As a female-founded and operated business, women’s history is close to our hearts here at Crowned.

We all know women are amazing creatures of great brilliance and over-flowing fonts of ingenuity. This fact hasn’t been illuminated as brightly as it could have been throughout the annals of history, but thankfully the light is being shown on so many brave women who have put themselves out there way before it was accepted, now more than ever. 

This Women’s History Month, we want to highlight a few amazing American “female firsts” who have made inspiring contributions to our history and inspire our paths forward. While we’re forever grateful and look with awe upon these female firsts, we look forward to a future with a few less as hopefully, it will become normal for women to have a seat at the table in generations to come.

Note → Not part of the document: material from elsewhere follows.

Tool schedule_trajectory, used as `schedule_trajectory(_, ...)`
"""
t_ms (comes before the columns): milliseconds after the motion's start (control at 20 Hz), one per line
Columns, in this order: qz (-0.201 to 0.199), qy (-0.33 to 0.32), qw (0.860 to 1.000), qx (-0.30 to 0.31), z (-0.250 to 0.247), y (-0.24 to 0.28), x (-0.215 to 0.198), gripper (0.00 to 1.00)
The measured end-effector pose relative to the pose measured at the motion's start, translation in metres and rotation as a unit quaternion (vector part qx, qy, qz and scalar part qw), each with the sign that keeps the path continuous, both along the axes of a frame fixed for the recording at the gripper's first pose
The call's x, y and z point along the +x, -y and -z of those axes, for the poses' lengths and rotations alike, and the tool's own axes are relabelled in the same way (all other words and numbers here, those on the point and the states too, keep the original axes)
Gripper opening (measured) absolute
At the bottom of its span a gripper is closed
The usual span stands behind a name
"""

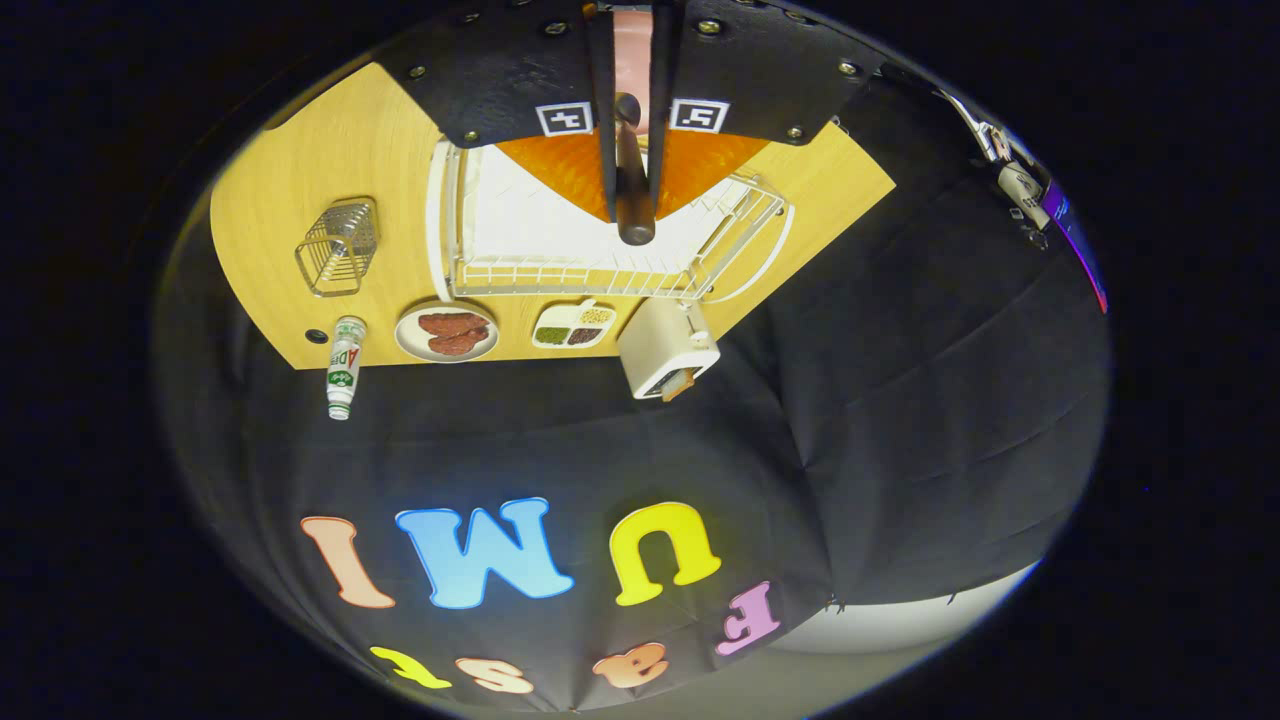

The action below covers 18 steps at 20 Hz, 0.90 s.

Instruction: Take the plate from the dish rack, then take the spoon from the basket and place it into the plate.

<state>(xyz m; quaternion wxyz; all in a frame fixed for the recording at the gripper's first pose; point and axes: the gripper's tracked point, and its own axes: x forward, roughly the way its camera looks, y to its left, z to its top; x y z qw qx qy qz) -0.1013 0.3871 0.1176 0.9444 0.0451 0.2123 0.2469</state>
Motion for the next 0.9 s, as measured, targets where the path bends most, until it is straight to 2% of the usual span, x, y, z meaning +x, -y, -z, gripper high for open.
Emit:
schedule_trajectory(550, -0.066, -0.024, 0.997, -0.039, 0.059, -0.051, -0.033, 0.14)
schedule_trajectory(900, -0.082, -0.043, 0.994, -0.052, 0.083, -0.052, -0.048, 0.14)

Without these incredible, strong, intelligent women, we wouldn’t be where we are today.  

Jeannette Rankin was the first woman elected to the United States House of Representatives as a Republican from Montana. Her career serving the public started in her 20s when she moved from her home of Montana to San Francisco to become a social worker. She got her degree in New York City at New York School of Philanthropy (now Columbia University School of Social Work) and was active in both social work and the suffrage movement. She was the first woman to address the Montana legislature, arguing in support of enfranchisement for women in her home state.

A life-long pacifist, suffragist, civil and women’s rights advocate, she held office first in 1916 and again in 1940. As a pacifist, she opposed declaring war and helped to cement the 19th Amendment to the constitution, ensuring a woman’s right to vote. Her career spanned six decades and helped to raise women’s voices.

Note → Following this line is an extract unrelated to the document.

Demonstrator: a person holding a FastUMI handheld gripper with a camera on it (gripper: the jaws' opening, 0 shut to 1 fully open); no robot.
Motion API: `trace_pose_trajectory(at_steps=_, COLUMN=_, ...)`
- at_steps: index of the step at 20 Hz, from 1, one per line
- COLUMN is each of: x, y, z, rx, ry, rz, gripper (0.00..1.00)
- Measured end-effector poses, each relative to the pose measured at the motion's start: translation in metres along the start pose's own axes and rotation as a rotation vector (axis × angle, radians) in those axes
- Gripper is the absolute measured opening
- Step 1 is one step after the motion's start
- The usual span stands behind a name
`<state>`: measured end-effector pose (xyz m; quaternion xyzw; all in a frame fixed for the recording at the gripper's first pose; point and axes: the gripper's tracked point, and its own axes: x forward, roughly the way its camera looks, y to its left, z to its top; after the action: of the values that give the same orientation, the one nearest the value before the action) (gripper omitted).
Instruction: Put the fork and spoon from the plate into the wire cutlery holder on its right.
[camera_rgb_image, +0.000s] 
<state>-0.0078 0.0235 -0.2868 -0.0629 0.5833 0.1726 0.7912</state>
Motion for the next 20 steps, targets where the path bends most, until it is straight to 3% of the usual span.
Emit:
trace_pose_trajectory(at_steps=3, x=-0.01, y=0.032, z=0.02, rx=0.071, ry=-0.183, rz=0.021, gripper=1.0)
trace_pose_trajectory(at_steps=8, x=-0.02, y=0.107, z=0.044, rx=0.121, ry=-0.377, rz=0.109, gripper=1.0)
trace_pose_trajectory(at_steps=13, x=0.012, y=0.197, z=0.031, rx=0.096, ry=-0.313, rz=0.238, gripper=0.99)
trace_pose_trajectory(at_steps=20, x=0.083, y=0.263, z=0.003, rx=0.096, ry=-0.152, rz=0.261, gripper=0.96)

Ellen Ochoa is an American engineer and the first female Mexican-American astronaut. She currently serves as the second female director of the Johnson Space Center in Houston, Texas. As an astronaut, she spent 9 days aboard the Space Shuttle Discovery. Ochoa was named Vice-Chair of the National Science Board for the 2018-2020 term. 

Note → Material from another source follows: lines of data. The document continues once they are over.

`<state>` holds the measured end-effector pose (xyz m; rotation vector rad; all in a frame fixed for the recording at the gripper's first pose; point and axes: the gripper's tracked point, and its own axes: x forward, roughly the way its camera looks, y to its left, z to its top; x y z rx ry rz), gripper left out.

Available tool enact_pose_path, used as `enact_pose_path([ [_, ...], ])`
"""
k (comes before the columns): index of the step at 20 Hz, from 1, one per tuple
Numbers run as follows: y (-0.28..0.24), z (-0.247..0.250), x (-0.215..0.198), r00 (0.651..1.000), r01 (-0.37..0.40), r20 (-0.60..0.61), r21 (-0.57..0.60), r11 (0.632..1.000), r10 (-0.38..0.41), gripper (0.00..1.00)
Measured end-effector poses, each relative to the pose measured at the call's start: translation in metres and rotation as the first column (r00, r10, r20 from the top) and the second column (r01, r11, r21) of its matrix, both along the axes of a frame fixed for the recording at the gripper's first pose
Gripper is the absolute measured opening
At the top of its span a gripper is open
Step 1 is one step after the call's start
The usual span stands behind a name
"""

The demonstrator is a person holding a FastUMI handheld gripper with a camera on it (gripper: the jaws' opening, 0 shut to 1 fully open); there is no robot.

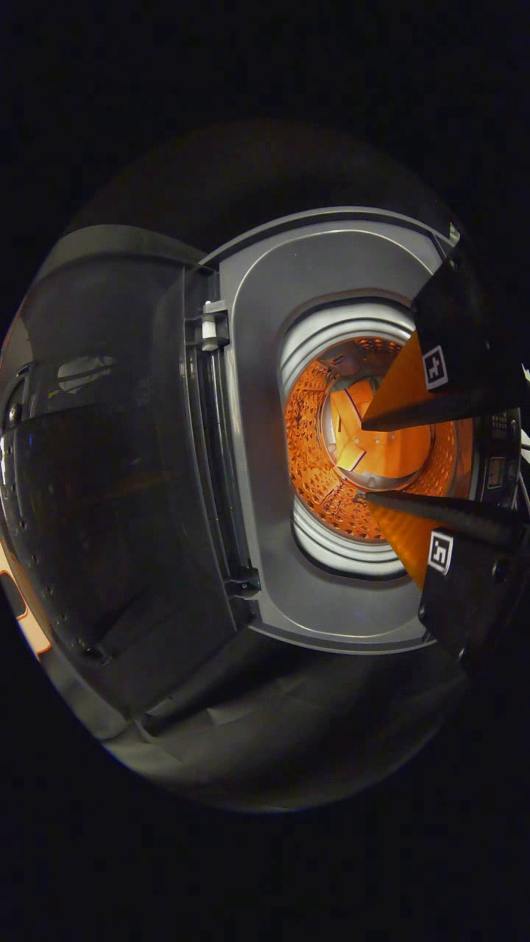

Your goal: Put the clothes into the washing machine and then close the washing machine lid.

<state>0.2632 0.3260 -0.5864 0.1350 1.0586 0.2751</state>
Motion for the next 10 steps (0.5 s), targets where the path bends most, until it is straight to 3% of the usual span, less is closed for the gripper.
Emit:
enact_pose_path([
  [6, -0.001, 0.01, 0.0, 1.0, -0.009, 0.029, -0.011, 1.0, 0.01, 0.71],
  [10, 0.002, 0.017, 0.0, 0.999, -0.013, 0.043, -0.009, 1.0, 0.014, 0.9],
])
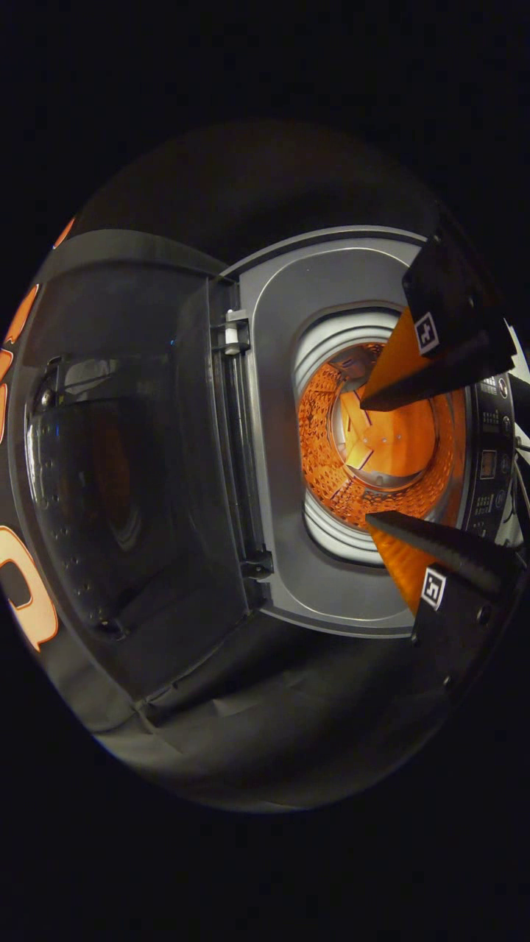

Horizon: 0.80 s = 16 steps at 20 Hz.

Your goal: Put the clothes into the washing machine and then close the washing machine lid.

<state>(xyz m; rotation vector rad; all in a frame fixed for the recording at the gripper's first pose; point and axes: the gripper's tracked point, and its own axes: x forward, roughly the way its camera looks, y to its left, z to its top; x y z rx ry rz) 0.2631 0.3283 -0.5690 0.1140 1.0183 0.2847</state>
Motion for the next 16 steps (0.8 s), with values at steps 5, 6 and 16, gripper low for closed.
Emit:
enact_pose_path([
  [5, -0.002, 0.015, -0.006, 1.0, -0.006, 0.016, -0.013, 1.0, 0.006, 0.99],
  [6, -0.003, 0.022, -0.006, 1.0, -0.003, 0.024, -0.011, 1.0, 0.003, 0.99],
  [16, 0.018, 0.167, 0.034, 0.976, -0.029, 0.217, 0.069, 0.997, 0.013, 0.98],
])
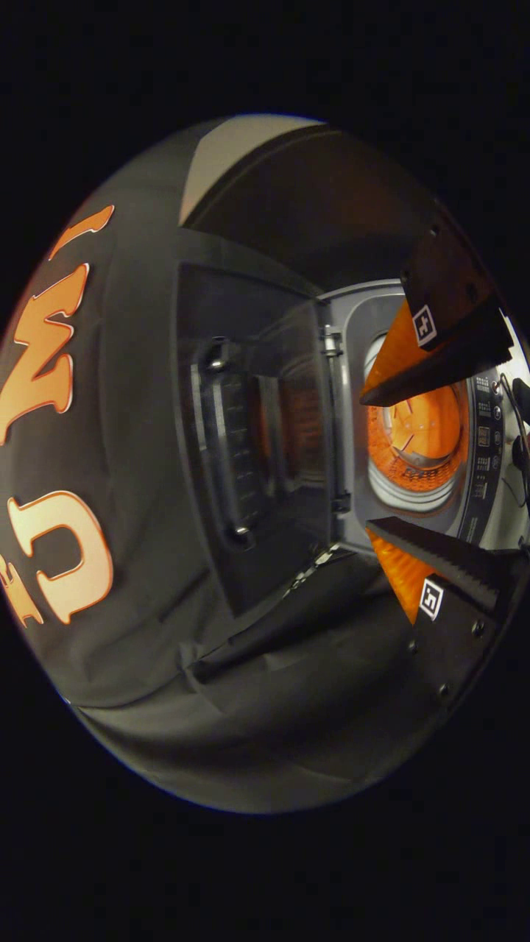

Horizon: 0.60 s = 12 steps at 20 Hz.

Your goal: Put the clothes into the washing machine and then close the washing machine lid.

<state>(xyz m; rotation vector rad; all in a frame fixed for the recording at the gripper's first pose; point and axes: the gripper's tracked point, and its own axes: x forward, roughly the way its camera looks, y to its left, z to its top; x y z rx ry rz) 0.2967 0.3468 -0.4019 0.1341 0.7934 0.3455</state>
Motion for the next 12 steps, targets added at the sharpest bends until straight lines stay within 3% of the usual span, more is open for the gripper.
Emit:
enact_pose_path([
  [6, -0.002, 0.063, 0.052, 0.994, -0.007, 0.109, -0.034, 0.999, 0.01, 0.98],
  [12, -0.001, 0.083, 0.089, 0.99, 0.009, 0.144, -0.03, 1.0, -0.005, 0.98],
])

Ochoa is quite decorated in her achievements. Her many awards include NASA’s Distinguished Service Medal (2015), Exceptional Service Medal (1997), Outstanding Leadership Medal (1995) and Space Flight Medals (2002, 1999, 1994, 1993). Ochoa was recognized in Hispanic Executive’s 2017 Best of the Boardroom issue for her work as a board director for Johnson Space Center. In 2018, she was inducted into the International Air and Space Hall of Fame.

She’s also a Fellow of the American Institute of Aeronautics and Astronautics, and the National Academy of Inventors. She has had many schools named after her, including one in our founder’s town of Pasco, Washington —The Ochoa Middle School

In 1993, Toni Morrison became the first female African-American Nobel Prize winner in literature. She was a professor, editor, essayist, and novelist from Ohio whose novels included “Beloved,” “The Bluest Eye,” “Sula,” “Song of Solomon,” “Tar Baby,” “Jazz,” “Paradise,” “Gold Help the Child,” “Home,” “A Mercy” and “Love.”

In the 1960s, she had another first as the first black female fiction editor at Random House. She was awarded the Medal of Freedom in 2012 by President Barack Obama. The list of awards that Morrison received is vast, and her work includes best sellers in print and screen adaptations. She was able to illustrate the complexities of interpersonal relationships and gave a voice to the Black experience in America. Her writings are American treasures. 

Thanks for celebrating Women’s History Month with us! We can’t wait to see what amazing things women will bring to the world next, and are forever grateful for all the strides made in the past.